Y la luna dejó de juntarnos las noches
y todo se volvió simple y común,
como antes de que tú aparecieras,
como ahora que ya no estás.
Como una ciudad con los semáforos rotos
y ni rastro de la única persona que los puede arreglar.

viernes, 18 de abril de 2014

Lo de ser o no ser

He visto al futuro olvidándose de mi.
Le he tirado una piedra
y otra
y otra
para ver si me escucha ,
para ver si rompe el cristal que me separa de la vida que esperaba,
para que se destroce, de una vez,
o me deje sus trozos para poder sangrar a gusto.
Juntos.
Yo y cualquiera que no tenga miedo de hacerlo conmigo.

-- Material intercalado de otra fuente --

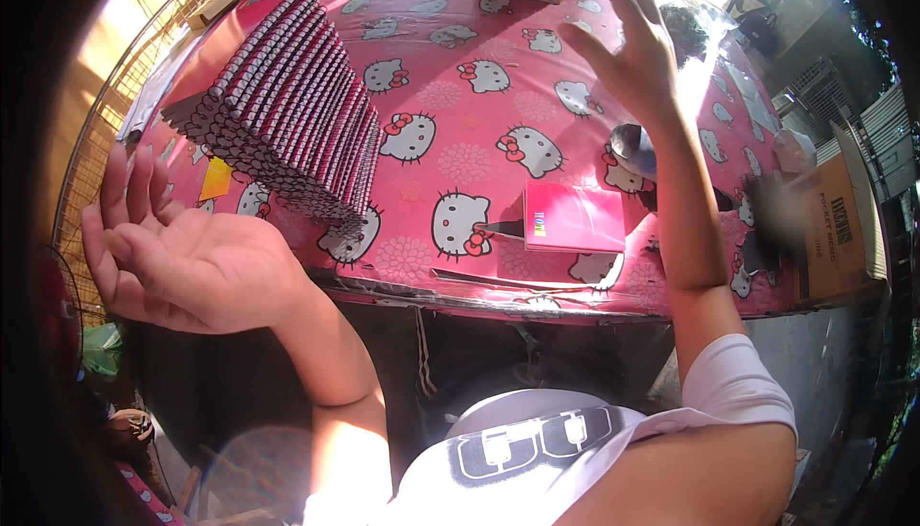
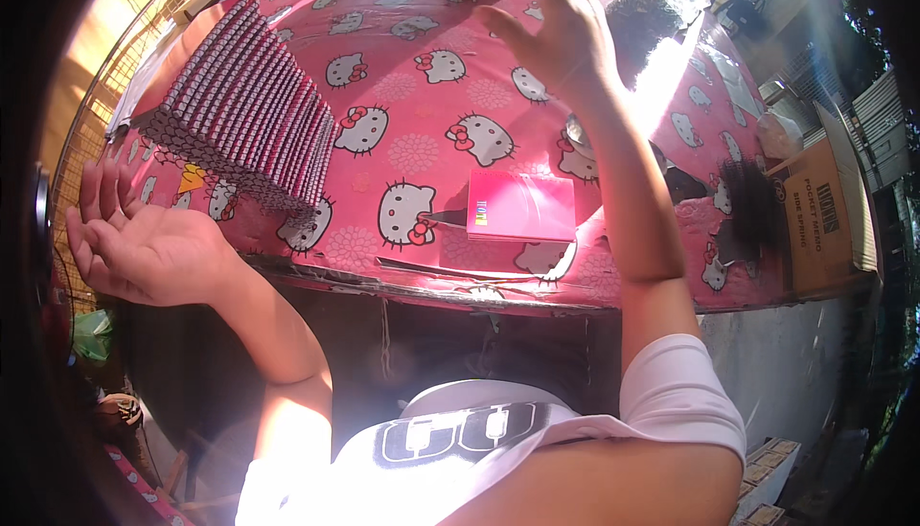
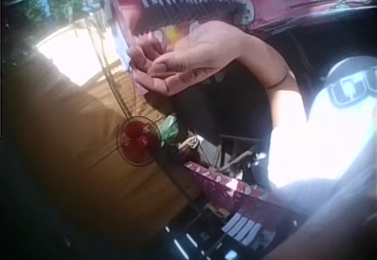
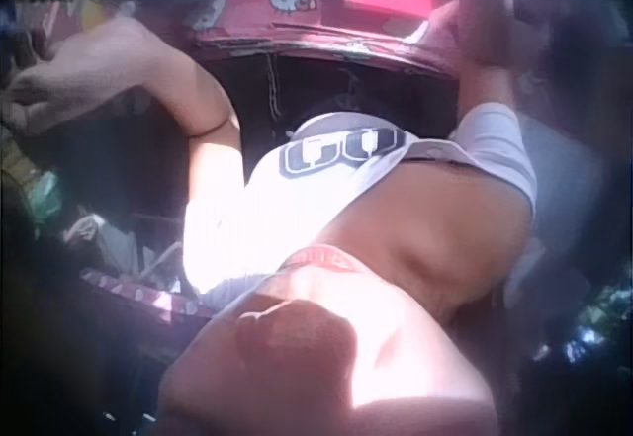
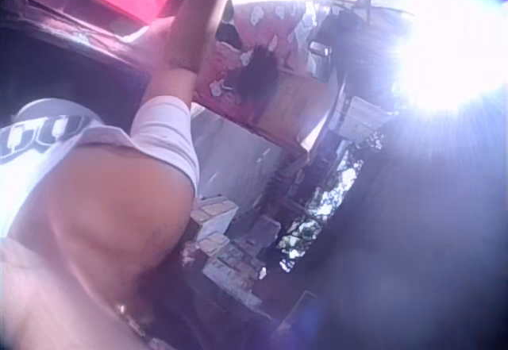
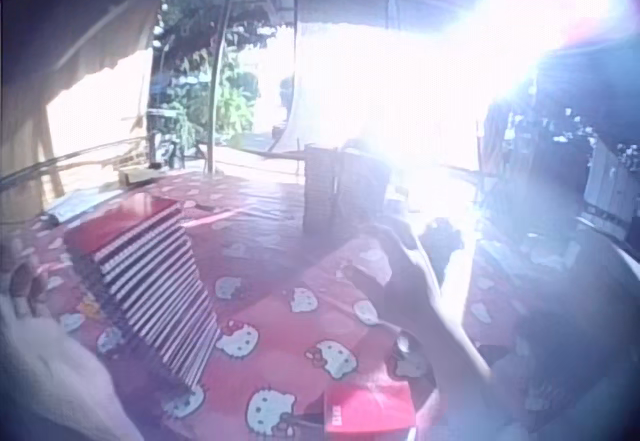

Creces y te prometes ser mejor persona,
estar siempre con los tuyos,
enamorarte del que se lo merezca,
no defraudar a nadie,
pero al final sólo queda una versión de ti misma
con la que nunca saldrías a bailar.
Lo siento.
No soy la más guapa,
ni soy la más lista,
ni siquiera la mejor versión de mi misma.
No soy lo que esperabais
y eso es lo que ahora quiero ser.
No soy lo que digo,
no soy lo que hago,
soy lo que pienso
y por eso a veces te miro sin mirarte
porque todo lo que pienso empieza y termina en ti
como un circulo vicioso
donde el vicio son tus ojos,
donde el centro de todas las respuestas
son las preguntas que nunca he querido hacerte.
No me gustan las bodas,
ni las cenas,
ni los padres,
ni nada que tenga un nombre que no le haya puesto yo.
No me gusta el dinero,
no me gusta la policía,
no me gusta la gente,
no me gusta el mundo.
No quiero ser lo que todos son.
No quiero ser la chica por la que nosequién hizo nosequé.
No quiero ser la chica a la que le escribías poemas.
No quiero llorar en ningún poema.
Por eso ahora
voy a pasar por la vida
con el corazón a rastras y no en el pecho,
porque he aprendido a perder ganando
porque cuando sólo sabes perder
ganar es haberlo intentado,
porque cada paso que he dado
desde que me lo pisaron
ha sido un simulacro de volver a ser lo que era.
Entero y valiente
frente a una vida que siempre ha sido preciosa
y a la que yo nunca me he atrevido a llamar.

 

 

viernes, 28 de marzo de 2014

Vinilos

Me encanta bailar
pero soy la parte rayada del disco de tu vida.
Paso, una a una, las canciones
hasta llegar al estribillo que te recuerda a mí
a ver si encuentras así
algún motivo para volver.
Leo, uno a uno todos tus poemas
a ver si encuentro algo que me diga por qué ya no me escribes
y vuelvo, una y otra vez,
al mismo punto muerto.
Al punto donde nos dejamos morir.
Creo aprender a vivir sin ti
y aparece de repente,
golpeándome,
cualquier recuerdo en el que sonríes
y ya sólo recuerdo la salida de emergencia,
y la forma en la que me mirabas cuando me iba,
y como sonreíamos mientras nos creábamos las heridas el uno al otro.
Subo entonces al piso más alto de mis miedos
y grito que te quiero
porque, después de perderme a mi misma,
ya no tengo nada que perder
excepto el tiempo que tú
no vas a perder conmigo.

lunes, 17 de marzo de 2014

Ojeras


He soñado con ciudades vacías
donde los edificios no eran más altos que nuestros sueños,
donde nosotros éramos los dueños del tiempo,
donde la distancia juró no volver a vernos.
He soñado con ciudades donde la libertad
paseaba con nosotros de la mano,
donde llevábamos la tristeza debajo de los pies,
donde los valores se nos caían de los bolsillos.
He soñado con ciudades vacías de gente
y llenas de personas,
donde los que se miraban eran los corazones y no los cuerpos,
donde lo normal era follarse a las mentes,
donde lo raro era tener el corazón intacto.
He soñado con ciudades donde los que presumían
eran los que lo tenían roto,
como heridas de guerra,
como unas zapatillas desgastadas de tanto vivir.
He soñado con ciudades con derechos para todos
donde la única ley era ser libres,
y felices,
para elegir si querer serlo o no.
Donde sentirse lleno,
donde beberse hasta la última gota del vaso,
donde la vida era dar y recibir
y no recibir para dar luego.
He soñado con ciudades donde lo normal
era vestir ojeras,
donde las flores colgaban de las puertas,
donde escapar
era descender por ellas.
He soñado con ciudades en blanco y negro,
con ciudades en ámbar,
con ciudades tan azules como el cielo.


He soñado con ciudades sin guerras,
no me pidas que no duerma.
Me enamoraré de aquel que me lo prometa.